Each line from the opening of the listing below through the line that contains "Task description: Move" is to be output exactly as written.

########

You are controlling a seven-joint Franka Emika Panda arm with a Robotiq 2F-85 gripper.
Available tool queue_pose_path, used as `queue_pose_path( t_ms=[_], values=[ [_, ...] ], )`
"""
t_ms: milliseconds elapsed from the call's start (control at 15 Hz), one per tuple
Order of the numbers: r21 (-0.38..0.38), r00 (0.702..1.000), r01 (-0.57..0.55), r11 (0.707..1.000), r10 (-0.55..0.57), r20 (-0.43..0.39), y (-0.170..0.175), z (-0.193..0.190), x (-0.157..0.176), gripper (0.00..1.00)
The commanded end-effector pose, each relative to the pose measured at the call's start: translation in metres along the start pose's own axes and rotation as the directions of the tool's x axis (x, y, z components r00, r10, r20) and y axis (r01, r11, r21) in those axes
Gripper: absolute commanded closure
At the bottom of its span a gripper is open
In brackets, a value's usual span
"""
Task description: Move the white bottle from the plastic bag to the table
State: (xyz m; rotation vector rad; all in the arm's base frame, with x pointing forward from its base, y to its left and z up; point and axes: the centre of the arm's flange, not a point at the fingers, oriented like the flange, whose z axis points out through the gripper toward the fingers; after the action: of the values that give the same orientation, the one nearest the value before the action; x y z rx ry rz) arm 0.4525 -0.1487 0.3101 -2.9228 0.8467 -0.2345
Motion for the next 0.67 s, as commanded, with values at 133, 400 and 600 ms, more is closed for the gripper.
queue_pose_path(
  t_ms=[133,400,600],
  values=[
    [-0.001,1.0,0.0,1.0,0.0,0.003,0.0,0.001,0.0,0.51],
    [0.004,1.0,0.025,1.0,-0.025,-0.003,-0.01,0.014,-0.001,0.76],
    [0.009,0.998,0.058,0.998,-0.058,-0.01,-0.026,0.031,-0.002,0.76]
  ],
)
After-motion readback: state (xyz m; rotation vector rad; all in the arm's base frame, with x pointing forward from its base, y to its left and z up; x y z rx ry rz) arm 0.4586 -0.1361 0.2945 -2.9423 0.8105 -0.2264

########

| Completed exercise |
You are controlling a seven-joint Franka Emika Panda arm with a Robotiq 2F-85 gripper.
Available tool queue_pose_path, used as `queue_pose_path( t_ms=[_], values=[ [_, ...] ], )`
"""
t_ms: milliseconds elapsed from the call's start (control at 15 Hz), one per tuple
Order of the numbers: r21 (-0.38..0.38), r00 (0.702..1.000), r01 (-0.57..0.55), r11 (0.707..1.000), r10 (-0.55..0.57), r20 (-0.43..0.39), y (-0.170..0.175), z (-0.193..0.190), x (-0.157..0.176), gripper (0.00..1.00)
The commanded end-effector pose, each relative to the pose measured at the call's start: translation in metres along the start pose's own axes and rotation as the directions of the tool's x axis (x, y, z components r00, r10, r20) and y axis (r01, r11, r21) in those axes
Gripper: absolute commanded closure
At the bottom of its span a gripper is open
In brackets, a value's usual span
"""
Task description: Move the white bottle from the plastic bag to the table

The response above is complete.